Spaceflights tutorial frequently asked questions

Note

If you can't find the answer you need here, ask the Kedro community for help!

How to resolve these common errors

Dataset errors

DatasetError: Failed while loading data from dataset

You're testing whether Kedro can load the raw test data and see the following:

DatasetError: Failed while loading data from dataset
CSVDataset(filepath=...).
[Errno 2] No such file or directory: '.../companies.csv'

or a similar error for the shuttles or reviews data.

Are the three sample data files stored in the data/raw folder?

DatasetNotFoundError: Dataset not found in the catalog

You see an error such as the following:

DatasetNotFoundError: Dataset 'companies' not found in the catalog

Has something changed in your catalog.yml from the version generated by the spaceflights starter? Take a look at the data specification to ensure it is valid.

Call exit() within the IPython session and restart kedro ipython (or type @kedro_reload into the IPython console to reload Kedro into the session without restarting). Then try again.

DatasetError: An exception occurred when parsing config for dataset

Are you seeing a message saying that an exception occurred?

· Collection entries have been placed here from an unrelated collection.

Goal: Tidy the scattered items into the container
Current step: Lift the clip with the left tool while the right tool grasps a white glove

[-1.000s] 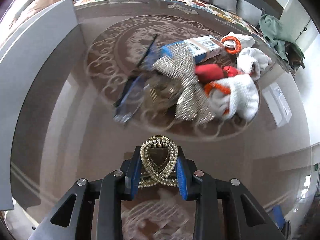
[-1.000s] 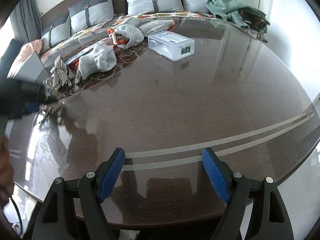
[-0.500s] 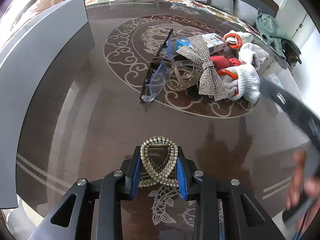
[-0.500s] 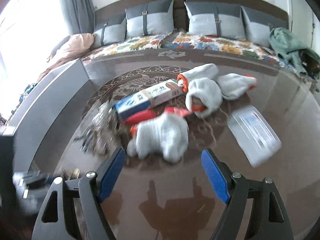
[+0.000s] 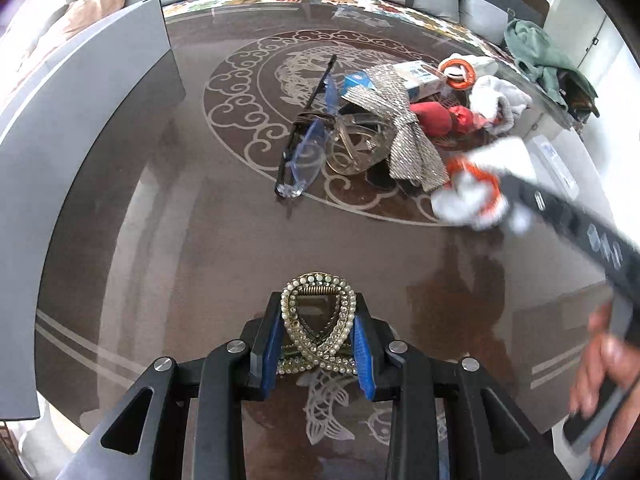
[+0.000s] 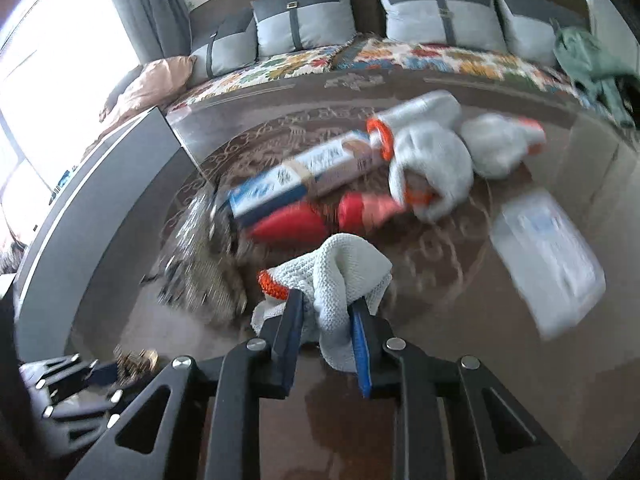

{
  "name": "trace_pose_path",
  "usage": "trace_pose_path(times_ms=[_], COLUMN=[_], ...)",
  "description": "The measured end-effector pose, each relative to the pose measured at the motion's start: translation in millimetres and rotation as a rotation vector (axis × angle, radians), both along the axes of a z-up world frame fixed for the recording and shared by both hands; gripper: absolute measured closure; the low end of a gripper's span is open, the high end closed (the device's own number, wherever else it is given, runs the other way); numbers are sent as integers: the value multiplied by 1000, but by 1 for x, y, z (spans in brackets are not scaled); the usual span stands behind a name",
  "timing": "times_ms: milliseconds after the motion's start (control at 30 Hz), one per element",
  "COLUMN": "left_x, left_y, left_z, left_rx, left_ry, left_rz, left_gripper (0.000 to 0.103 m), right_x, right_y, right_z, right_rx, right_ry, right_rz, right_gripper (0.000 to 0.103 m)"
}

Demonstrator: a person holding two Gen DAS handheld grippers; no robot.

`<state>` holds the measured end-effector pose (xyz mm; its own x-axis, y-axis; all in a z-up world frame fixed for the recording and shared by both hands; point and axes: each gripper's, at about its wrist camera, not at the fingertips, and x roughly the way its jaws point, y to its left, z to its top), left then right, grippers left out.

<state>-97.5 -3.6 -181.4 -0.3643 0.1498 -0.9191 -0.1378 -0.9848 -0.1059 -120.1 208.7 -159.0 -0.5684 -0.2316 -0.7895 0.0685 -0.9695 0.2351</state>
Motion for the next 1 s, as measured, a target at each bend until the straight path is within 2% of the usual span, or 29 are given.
trace_pose_path(times_ms=[100, 200, 300, 433, 600, 800, 1000], left_x=[13, 26, 33, 33, 35, 37, 36], left_y=[-1, 3, 9, 14, 16, 19, 18], left_z=[2, 3, 1, 0, 0, -2, -2], left_rx=[17, -3, -21, -39, -60, -86, -85], left_ry=[14, 42, 51, 55, 67, 88, 96], left_rz=[-13, -38, -61, -68, -79, -84, -80], left_gripper=[72, 72, 72, 72, 71, 71, 71], right_x=[50, 102, 133, 138, 129, 128, 127], right_y=[1, -3, -5, -1, 0, -18, -15], right_z=[3, 6, -2, -4, -7, -12, -19], right_rx=[-58, -82, -66, -76, -71, 40, 43], right_ry=[-3, 15, 12, 25, 14, 66, 68], right_rz=[-23, -53, -102, -123, -118, -70, -66], right_gripper=[80, 79, 72, 56, 48, 46, 42])
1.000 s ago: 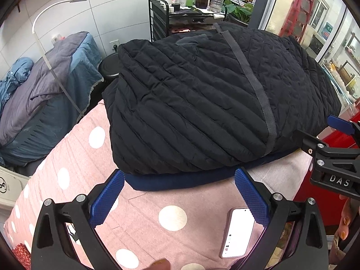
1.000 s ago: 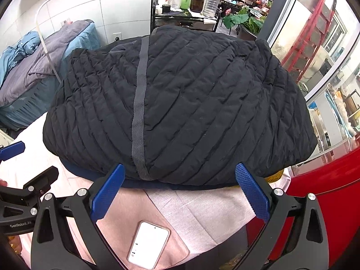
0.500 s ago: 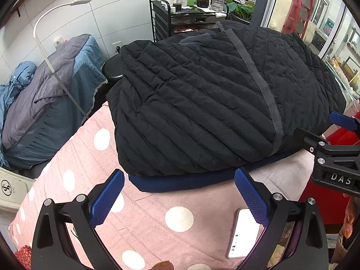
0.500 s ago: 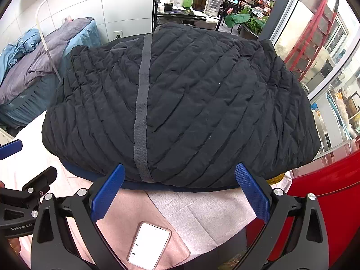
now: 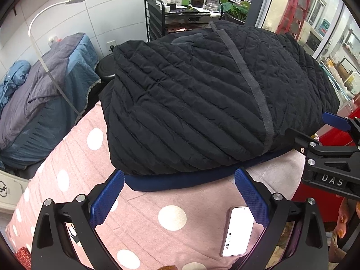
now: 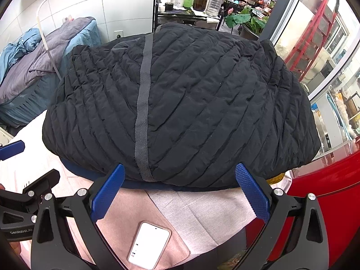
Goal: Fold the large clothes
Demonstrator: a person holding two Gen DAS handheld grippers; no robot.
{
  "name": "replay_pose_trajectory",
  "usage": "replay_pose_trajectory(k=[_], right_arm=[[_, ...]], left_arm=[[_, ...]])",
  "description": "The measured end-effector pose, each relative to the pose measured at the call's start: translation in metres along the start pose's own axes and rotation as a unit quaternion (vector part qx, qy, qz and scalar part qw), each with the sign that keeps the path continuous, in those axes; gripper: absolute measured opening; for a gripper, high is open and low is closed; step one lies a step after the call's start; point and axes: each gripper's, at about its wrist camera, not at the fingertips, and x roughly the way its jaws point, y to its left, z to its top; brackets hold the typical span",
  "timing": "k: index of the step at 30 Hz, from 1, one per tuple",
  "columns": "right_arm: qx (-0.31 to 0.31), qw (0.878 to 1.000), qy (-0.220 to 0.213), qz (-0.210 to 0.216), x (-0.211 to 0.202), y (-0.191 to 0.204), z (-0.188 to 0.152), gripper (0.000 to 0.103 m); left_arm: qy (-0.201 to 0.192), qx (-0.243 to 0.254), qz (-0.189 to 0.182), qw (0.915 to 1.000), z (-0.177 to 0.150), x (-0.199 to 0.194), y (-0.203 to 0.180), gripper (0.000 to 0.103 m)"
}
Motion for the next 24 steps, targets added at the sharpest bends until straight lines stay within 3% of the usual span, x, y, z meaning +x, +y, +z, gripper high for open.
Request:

DatasetError: An exception occurred when parsing config for Dataset
'data_processing.preprocessed_companies':
Object 'ParquetDataset' cannot be loaded from 'kedro_datasets.pandas'. Please see the
documentation on how to install relevant dependencies for kedro_datasets.pandas.ParquetDataset:
https://docs.kedro.org/en/stable/develop/dependencies/

The Kedro Data Catalog is missing dependencies needed to parse the data. Check that you have all the project dependencies to requirements.txt and then call pip install -r requirements.txt to install them.

Pipeline run

To run the pipeline, ensure all required input datasets exist; otherwise you may see an error such as this:

kedro run --pipeline=data_science

2019-10-04 12:36:12,158 - kedro.io.data_catalog - INFO - Loading data from `model_input_table` (CSVDataset)...
2019-10-04 12:36:12,158 - kedro.runner.sequential_runner - WARNING - There are 3 nodes that have not run.
You can resume the pipeline run with the following command:
kedro run
Traceback (most recent call last):
  ...
  File "pandas/_libs/parsers.pyx", line 382, in pandas._libs.parsers.TextReader.__cinit__
  File "pandas/_libs/parsers.pyx", line 689, in pandas._libs.parsers.TextReader._setup_parser_source
FileNotFoundError: [Errno 2] File b'data/03_primary/model_input_table.csv' does not exist: b'data/03_primary/model_input_table.csv'

The above exception was the direct cause of the following exception:

Traceback (most recent call last):
  ...
    raise DatasetError(message) from exc
kedro.io.core.DatasetError: Failed while loading data from dataset CSVDataset(filepath=data/03_primary/model_input_table.csv, save_args={'index': False}).
[Errno 2] File b'data/03_primary/model_input_table.csv' does not exist: b'data/03_primary/model_input_table.csv'